Google launches Gemini 3 Flash, makes it the default model in the Gemini app. TechCrunch reported on Google's release of Gemini 3 Flash, a faster and cheaper version of its Gemini 3 model. Google has made Gemini 3 Flash the default model in the Gemini app and in AI-powered search. The model significantly outperforms the previous Gemini 2.5 Flash and, on some benchmarks, rivals frontier models like Gemini 3 Pro and OpenAI’s GPT-5.2, while excelling at multimodal and reasoning tasks. Google is positioning Flash as a high-speed “workhorse” model for consumers, enterprises, and developers, with broad rollout across apps, search, Vertex AI, and APIs, and adoption already underway at companies like JetBrains and Figma. The launch comes amid an intensifying release war with OpenAI, as Google reports processing more than a trillion tokens per day and emphasizes that rapid iteration, lower costs, and new benchmarks are now central to competition at the AI frontier.
AI CALENDAR
Jan. 7-10: Consumer Electronics Show, Las Vegas.

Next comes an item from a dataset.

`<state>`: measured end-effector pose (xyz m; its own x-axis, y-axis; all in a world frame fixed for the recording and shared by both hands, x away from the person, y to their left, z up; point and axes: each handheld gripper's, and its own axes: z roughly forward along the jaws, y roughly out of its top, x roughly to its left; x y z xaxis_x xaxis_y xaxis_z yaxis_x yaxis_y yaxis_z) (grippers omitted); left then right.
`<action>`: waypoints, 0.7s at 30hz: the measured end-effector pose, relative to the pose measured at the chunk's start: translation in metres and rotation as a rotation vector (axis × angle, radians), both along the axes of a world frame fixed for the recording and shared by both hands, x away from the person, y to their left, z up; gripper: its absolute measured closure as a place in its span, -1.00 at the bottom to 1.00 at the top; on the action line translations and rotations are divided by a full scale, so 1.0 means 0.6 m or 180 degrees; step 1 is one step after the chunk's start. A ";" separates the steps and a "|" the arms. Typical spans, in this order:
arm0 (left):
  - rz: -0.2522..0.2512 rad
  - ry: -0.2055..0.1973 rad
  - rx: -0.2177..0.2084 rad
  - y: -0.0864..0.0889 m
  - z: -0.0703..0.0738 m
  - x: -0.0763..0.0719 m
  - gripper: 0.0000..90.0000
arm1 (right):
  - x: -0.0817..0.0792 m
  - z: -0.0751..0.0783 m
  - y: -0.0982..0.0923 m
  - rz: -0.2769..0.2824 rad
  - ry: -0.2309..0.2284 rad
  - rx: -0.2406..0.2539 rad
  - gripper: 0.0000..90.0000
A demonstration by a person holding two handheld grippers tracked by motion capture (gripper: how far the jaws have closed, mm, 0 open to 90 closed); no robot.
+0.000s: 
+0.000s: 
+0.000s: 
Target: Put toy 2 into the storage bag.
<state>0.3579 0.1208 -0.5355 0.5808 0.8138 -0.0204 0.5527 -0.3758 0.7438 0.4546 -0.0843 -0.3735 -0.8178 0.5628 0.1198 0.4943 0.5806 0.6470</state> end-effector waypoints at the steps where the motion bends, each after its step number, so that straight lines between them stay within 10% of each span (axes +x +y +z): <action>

March 12-18: SWSW, Austin.
March 16-19: Nvidia GTC, San Jose.
April 6-9: HumanX, San Francisco.
EYE ON AI NUMBERS
~33%
According to new research from the UK's AI Safety Institute highlighted by The Guardian, about a third of UK adults say they’ve used generative AI for emotional support or social interaction, with nearly one in ten reporting weekly use of chatbots and assistants like ChatGPT for emotional reasons.
Analysts note this trend is emerging amid broader concerns about mental health access, loneliness, and the role of AI in replacing—or supplementing—human emotional support. The report also flags potential risks, including safety issues and the need for deeper study of how “emotional AI” may shape our interactions and well-being.